American social worker, educator and politician

Otis Samuel Johnson (born February 3, 1942) is an American social worker, educator and politician from the U.S. state of Georgia who served as the Mayor of Savannah from 2004 until 2012. He is a member of the Democratic Party.

==Background==
Mayor Johnson is a Savannah native who graduated from A.E. Beach High School in 1960, Armstrong Junior College (now Armstrong State University) in 1964 (the first African American to graduate from that school) and the University of Georgia (A.B.) in 1967. He served from 1959 to 1965 in the U.S. Naval Reserve. In 1969, he earned a master's degree in social work from Clark Atlanta University and, in 1980, he received his Ph.D. from the Heller School of Social Policy and Management at Brandeis University.
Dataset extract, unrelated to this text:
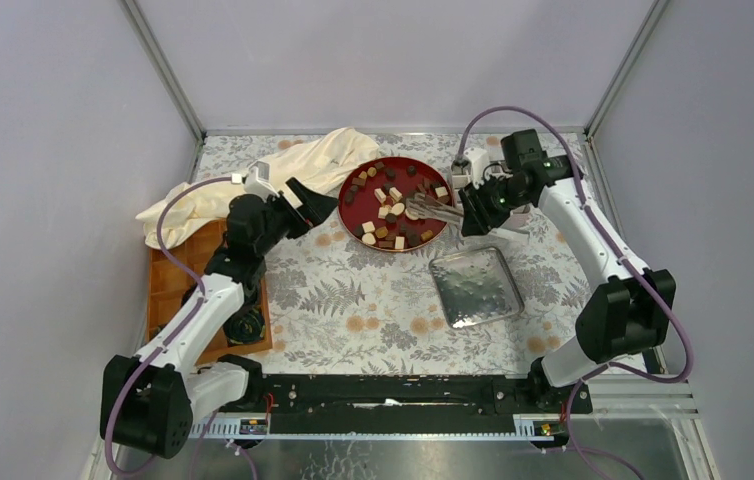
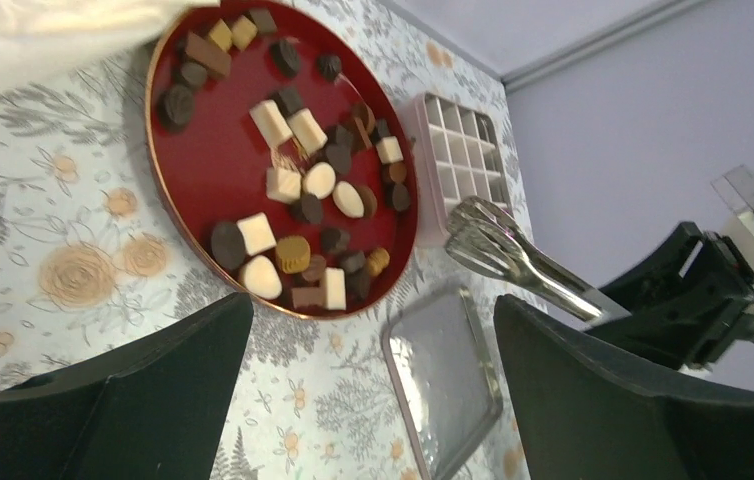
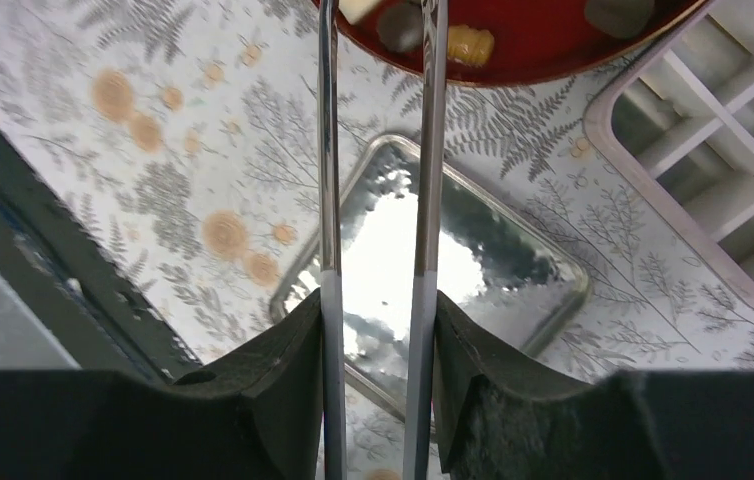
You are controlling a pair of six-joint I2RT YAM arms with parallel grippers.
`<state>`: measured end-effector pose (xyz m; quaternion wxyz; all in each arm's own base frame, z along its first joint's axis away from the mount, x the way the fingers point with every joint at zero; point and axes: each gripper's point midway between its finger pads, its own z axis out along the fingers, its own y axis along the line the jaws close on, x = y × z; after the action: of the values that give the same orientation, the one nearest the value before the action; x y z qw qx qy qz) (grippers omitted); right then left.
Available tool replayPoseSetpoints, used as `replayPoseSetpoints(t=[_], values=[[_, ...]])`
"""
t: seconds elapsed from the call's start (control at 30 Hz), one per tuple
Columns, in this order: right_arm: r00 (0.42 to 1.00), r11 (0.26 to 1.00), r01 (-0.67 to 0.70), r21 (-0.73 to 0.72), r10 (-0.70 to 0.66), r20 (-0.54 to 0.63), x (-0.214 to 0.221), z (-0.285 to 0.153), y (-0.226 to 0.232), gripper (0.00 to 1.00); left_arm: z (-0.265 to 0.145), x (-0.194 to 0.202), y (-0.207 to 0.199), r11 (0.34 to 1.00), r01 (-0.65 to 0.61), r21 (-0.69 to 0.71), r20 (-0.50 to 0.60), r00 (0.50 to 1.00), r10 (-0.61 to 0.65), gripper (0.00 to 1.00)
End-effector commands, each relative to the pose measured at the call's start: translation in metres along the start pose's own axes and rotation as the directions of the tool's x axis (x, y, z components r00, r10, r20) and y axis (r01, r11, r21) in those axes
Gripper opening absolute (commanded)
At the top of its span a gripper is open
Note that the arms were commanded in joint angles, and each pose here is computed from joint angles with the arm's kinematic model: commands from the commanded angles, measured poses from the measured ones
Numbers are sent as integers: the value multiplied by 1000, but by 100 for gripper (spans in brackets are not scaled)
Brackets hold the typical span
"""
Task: Pack the chocolate
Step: Pick up the fake chocolate from the plate.
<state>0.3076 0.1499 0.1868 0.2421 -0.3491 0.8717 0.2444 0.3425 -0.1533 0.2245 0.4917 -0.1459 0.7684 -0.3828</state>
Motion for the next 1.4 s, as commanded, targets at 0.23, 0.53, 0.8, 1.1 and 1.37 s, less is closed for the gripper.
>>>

Before becoming mayor, Johnson worked for the Economic Opportunity Authority, Model Cities Program, and Savannah State University. From 1983 until 1988, he served as the City Council Representative from the second district of Savannah. He then became the Executive Director of the Chatham Savannah Youth Futures Authority.

==Political career==

===City Alderman===
Johnson served as the Alderman of District #2 in Savannah from 1982 to 1988. He resigned in 1988 to accept a position as Executive Director of the Chatham Savannah Youth Futures Authority.
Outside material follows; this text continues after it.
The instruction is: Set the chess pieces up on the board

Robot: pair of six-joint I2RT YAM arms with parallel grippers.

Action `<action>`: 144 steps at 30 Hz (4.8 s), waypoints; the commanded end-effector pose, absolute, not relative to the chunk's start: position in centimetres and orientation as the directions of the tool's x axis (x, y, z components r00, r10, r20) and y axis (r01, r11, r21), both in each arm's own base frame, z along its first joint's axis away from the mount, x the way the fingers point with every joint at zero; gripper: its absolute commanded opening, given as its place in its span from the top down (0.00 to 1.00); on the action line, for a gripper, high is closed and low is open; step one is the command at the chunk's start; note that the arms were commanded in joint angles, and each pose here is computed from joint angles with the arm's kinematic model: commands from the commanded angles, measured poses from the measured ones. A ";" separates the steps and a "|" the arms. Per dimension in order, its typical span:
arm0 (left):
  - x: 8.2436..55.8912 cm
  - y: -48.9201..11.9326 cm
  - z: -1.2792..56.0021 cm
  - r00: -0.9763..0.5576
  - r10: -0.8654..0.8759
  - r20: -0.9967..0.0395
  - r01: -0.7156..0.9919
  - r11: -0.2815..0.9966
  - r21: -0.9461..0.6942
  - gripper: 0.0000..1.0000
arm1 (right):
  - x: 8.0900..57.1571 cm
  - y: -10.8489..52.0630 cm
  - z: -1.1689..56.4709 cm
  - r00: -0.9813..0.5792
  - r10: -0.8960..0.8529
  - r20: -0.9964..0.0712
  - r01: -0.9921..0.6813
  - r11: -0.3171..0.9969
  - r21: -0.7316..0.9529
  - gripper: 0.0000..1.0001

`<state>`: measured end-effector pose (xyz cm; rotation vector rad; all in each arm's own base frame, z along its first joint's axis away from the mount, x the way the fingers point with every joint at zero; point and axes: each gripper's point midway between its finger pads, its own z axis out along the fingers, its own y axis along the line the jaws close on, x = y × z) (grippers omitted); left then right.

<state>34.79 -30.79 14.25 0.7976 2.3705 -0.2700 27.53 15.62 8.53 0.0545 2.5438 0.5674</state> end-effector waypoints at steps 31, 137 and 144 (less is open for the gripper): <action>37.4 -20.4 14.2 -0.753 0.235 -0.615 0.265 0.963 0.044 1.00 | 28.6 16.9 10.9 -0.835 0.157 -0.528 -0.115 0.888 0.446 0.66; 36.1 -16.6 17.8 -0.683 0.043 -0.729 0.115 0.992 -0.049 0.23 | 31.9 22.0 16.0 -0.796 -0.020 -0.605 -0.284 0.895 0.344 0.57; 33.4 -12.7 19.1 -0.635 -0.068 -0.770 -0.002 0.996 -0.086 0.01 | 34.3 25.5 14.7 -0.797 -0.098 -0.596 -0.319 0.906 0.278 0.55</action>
===County Board of Education===
In 1999, he began a four-year term on the Savannah-Chatham County Board of Education.

===Mayor===
In November 2003, Johnson was elected to a four-year term as Mayor of Savannah against two-term Alderman Pete Liakakis (Democrat), and four other candidates. He took office in January 2004.
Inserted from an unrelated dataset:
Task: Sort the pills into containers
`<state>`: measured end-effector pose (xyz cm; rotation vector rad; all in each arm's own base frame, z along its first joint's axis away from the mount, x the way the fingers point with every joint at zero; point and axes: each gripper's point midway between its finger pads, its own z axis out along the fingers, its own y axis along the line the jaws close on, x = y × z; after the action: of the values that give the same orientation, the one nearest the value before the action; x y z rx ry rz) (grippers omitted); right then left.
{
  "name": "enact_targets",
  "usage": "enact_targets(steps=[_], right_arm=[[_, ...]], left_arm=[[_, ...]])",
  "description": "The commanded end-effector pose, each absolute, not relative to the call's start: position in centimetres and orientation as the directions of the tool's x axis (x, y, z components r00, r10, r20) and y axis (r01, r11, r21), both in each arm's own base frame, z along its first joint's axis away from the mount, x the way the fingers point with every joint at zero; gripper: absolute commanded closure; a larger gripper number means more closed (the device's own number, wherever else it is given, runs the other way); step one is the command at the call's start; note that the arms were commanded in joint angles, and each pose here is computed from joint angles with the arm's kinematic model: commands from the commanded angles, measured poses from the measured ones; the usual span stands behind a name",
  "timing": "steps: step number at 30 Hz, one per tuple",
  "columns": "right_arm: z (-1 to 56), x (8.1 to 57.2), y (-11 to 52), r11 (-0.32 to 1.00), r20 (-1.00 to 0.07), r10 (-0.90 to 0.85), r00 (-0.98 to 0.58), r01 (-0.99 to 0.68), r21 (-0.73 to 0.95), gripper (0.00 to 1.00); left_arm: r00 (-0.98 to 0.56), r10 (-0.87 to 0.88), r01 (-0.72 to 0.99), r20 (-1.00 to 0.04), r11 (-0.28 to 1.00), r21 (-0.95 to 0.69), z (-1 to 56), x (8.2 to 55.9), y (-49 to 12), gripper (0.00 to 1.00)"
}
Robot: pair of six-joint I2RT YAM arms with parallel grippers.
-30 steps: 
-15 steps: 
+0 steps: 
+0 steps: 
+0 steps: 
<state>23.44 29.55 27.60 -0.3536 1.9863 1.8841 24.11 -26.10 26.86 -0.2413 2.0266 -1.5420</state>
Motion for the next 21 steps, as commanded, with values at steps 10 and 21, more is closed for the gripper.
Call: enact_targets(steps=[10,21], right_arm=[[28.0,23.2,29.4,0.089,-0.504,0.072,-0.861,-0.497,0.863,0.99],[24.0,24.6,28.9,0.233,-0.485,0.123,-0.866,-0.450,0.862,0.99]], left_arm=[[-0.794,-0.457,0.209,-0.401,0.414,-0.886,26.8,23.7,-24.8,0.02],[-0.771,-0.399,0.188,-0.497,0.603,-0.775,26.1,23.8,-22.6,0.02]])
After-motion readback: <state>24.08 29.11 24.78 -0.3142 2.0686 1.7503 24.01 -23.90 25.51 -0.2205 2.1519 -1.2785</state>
In April 2005, Mayor Johnson publicly challenged Savannah's African American community to begin a concerted effort to address the city's high crime rate, especially in predominantly black neighborhoods of the city. Johnson stressed that criminal acts in Savannah were often perpetrated by young African American males on their own community, and he called a series of well-attended town meetings to address the problem.

On April 2, 2007, Johnson announced he would seek reelection to the office of Mayor. His second campaign is similar to the first in that he is focused on neighborhood improvement, crime reduction, poverty reduction and providing more affordable housing.
While campaigning, Johnson announced that Savannah had been declared a Preserve America city by the U. S. Department of Housing and Urban Development.

On November 6, 2007, Johnson beat a field of 5 other candidates to win a second term as Mayor. Johnson got 12,826 votes. His nearest competitor got 2,359 votes.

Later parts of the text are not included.